Keep in mind the following was published in 1997 in Managing the risks of organizational accidents by James Reason. And he was not the first to say it, but he may have been the best at explaining it! Many organizations could make substantial improvements in their safety performance if they would just start measuring the “safety process” that is intended to reduce the injury rates rather than simply measuring and rewarding those rates. We hear a lot about “Zero Harm” and “Goal Zero” these days – it was recognized as a flawed approach 25 years ago, and it is still a flawed approach today. Having aspirations of zero harm is what most safety pros want; but aspirations are not the same as measurable goals.
Here is how Reason said in 1997…
The key to navigating the safety space lies in appreciating what is manageable and what is not. Many organizations treat safety management as a negative production process. They set reduced negative outcome targets for the coming accounting period (e.g., “Next year, we’ll reduce our lost-time accidents by half”).
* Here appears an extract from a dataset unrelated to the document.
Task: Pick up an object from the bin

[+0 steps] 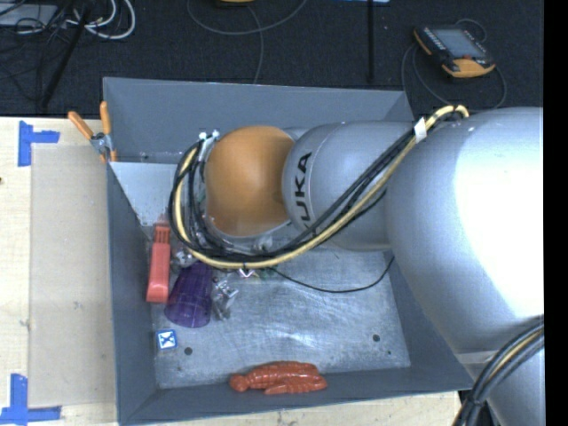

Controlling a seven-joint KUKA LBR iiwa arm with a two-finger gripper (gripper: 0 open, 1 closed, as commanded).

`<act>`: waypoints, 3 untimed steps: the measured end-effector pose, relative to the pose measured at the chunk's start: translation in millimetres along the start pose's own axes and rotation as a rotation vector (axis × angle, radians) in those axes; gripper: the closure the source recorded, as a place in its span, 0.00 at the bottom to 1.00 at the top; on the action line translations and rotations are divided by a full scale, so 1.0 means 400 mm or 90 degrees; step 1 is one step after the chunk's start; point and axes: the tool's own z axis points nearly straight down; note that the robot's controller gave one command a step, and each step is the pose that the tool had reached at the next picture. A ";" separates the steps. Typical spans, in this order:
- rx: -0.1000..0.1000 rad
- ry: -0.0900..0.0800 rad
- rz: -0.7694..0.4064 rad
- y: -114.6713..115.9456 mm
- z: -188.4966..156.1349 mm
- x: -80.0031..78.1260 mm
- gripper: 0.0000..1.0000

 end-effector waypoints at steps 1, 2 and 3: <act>0.002 -0.005 -0.009 0.203 -0.008 0.207 1.00; 0.002 -0.005 -0.009 0.202 -0.008 0.207 1.00; 0.002 -0.002 -0.015 0.212 -0.200 0.208 1.00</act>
Offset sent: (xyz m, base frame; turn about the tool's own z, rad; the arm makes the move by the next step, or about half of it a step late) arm 0.0000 0.0000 0.0000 0.0000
But accidents, by their nature, are not directly controllable. So much of their causal variance lies outside the organization’s sphere of influence. The organization can only defend against hazards, it cannot remove or avoid them and still stay in business. Similarly, an organization can only strive to minimize unsafe acts, it cannot eliminate them altogether.
Effective safety management is more like a long-term fitness program than negative production.